The case is stated in the opinion, which was drawn up by
Dates, J.This is a real action, in which the demandant claims title under a mortgage. After it was commenced, the mortgager abandoned the premises, and the demandant entered into possession. Is he thereby precluded from further maintaining this suit ?
That such was the old common law rule in actions of ejectment, there can be no doubt. Com. Dig. Abatement, H..; Jackson’s Real Actions, 165; Stearns’ Real Actions, 215. And it seems to have been incidentally recognized in some cases in this country. Burnham v. Howard, 31 Maine, 569; Crosby v. Wentworth, 7 Met., 10.
But in ejectment, at common law, no damages, or mesne profits, were recoverable. The only object of the suit was possession of the land. And, having obtained that, the plaintiff could not, as is suggested by counsel in this case, prosecute the- suit for his costs. Costs for the prevailing party are but incidental to the judgment. And, if a plaintiff has lost his right to recover damages, he has no right to recover costs. As well might a plaintiff in assumpsit, after voluntarily accepting payment of the debt, claim to maintain his action for his costs.
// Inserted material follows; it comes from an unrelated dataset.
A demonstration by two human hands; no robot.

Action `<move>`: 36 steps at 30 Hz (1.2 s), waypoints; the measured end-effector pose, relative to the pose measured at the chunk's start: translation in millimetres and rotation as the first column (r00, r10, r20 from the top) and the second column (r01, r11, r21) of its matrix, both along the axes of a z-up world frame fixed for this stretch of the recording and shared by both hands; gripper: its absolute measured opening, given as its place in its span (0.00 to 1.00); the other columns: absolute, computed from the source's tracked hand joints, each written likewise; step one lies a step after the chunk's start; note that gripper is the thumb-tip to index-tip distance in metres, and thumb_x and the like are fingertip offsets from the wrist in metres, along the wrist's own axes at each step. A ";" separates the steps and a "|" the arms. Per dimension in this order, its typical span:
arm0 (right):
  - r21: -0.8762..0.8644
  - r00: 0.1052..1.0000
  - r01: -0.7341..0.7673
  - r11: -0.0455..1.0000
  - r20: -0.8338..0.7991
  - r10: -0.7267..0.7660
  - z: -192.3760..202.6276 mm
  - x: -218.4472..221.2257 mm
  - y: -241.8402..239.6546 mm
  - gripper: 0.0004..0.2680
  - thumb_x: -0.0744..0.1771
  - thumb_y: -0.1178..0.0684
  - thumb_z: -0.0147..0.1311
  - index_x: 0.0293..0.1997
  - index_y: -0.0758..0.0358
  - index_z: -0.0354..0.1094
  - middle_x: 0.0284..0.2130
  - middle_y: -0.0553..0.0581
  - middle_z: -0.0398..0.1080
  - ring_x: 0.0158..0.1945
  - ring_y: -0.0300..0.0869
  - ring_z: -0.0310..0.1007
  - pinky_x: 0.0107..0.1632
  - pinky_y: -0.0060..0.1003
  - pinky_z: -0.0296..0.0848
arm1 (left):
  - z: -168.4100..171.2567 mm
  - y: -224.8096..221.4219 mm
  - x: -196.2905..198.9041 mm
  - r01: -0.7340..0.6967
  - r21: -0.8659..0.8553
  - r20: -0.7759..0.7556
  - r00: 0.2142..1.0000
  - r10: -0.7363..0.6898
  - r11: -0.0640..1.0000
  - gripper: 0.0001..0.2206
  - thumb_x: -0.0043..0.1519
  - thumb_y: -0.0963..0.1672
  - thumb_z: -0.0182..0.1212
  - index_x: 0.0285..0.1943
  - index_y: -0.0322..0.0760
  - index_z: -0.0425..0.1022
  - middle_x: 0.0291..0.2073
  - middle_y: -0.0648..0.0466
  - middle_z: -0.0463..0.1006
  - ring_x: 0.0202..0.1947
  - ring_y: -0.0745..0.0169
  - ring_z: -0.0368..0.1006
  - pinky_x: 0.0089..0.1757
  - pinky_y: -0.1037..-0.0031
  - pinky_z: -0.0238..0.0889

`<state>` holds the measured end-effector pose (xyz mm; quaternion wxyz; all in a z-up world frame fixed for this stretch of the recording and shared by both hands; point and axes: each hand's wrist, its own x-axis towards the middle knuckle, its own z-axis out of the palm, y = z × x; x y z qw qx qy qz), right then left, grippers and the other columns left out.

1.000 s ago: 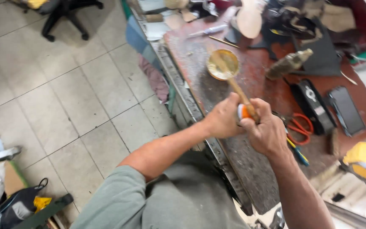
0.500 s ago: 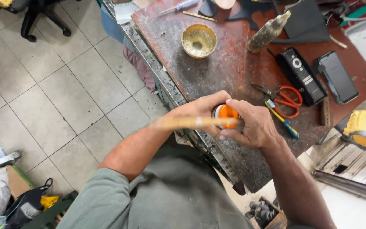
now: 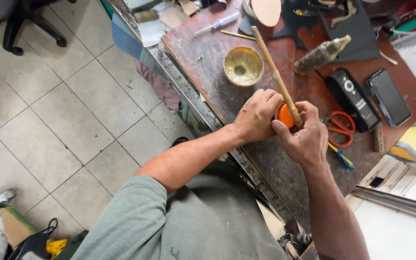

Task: Applying adhesive to shoe soles and components using a brush at a repair workbench

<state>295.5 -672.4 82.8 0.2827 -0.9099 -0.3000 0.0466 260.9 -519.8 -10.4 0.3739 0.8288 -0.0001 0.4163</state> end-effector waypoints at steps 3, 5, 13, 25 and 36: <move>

It has been seriously questioned in this countiy, whether in a real action, especially if it is to settle the question of title, or if mesne profits on the one side, or the value of improvements on the other, are to be recovered, this rule should be applied. As possession is not the only object of the suit, it is contended that obtaining possession, without any adjustment of the other matters in controversy, ought not to bar the further prosecution of it. So it was held in Connecticut, in Verner v. Underwood, 1 Root, 73, in a per curiam opinion. The question was very carefully considered in New York, by Parker,, J., and such possession was held *395not to be a bar to the maintenance of the action, in Tyler v. Canaday, 2 Barb. S. C., 160. And to the same effect substantially are Price v. Sanderson, 3 Harr. (N. J.,) 426; and McChesney v. Wainright, 5 Ham. (Ohio,) 452.
But however this may be in ordinary cases of disseizin, the rule cannot be applied to an action by a mortgagee. He has a right by the statute to maintain such an action, not merely to obtain possession, but as one mode of foreclosing the mortgage. E. S., c. 90, § 3. Therefore subsequently obtaining possession will not bar his action. Walcutt v. Spencer, 14 Mass., 409.
If it be said that he has not the right to pursue two modes of foreclosure at the same time; while this is not admitted, it is replied, that the mortgagee had the right to possession, without foreclosing; and the case does not show that he had any " certificate” of bis entry recorded, so as to perfect his proceedings in that mode. „ And if it were otherwise he had the right to voaive it. By prosecuting this suit to final judgment and execution in his favor, he does waive foreclosure in any other mode, and the mortgager’s right to redeem will be extended accordingly. Fay v. Valentine, 5 Pick., 418.
According to the agreement of the parties, judgment must be entered for the demandant.
Appleton, C. J., Kent, Walton and Dickerson, JJ., concurred.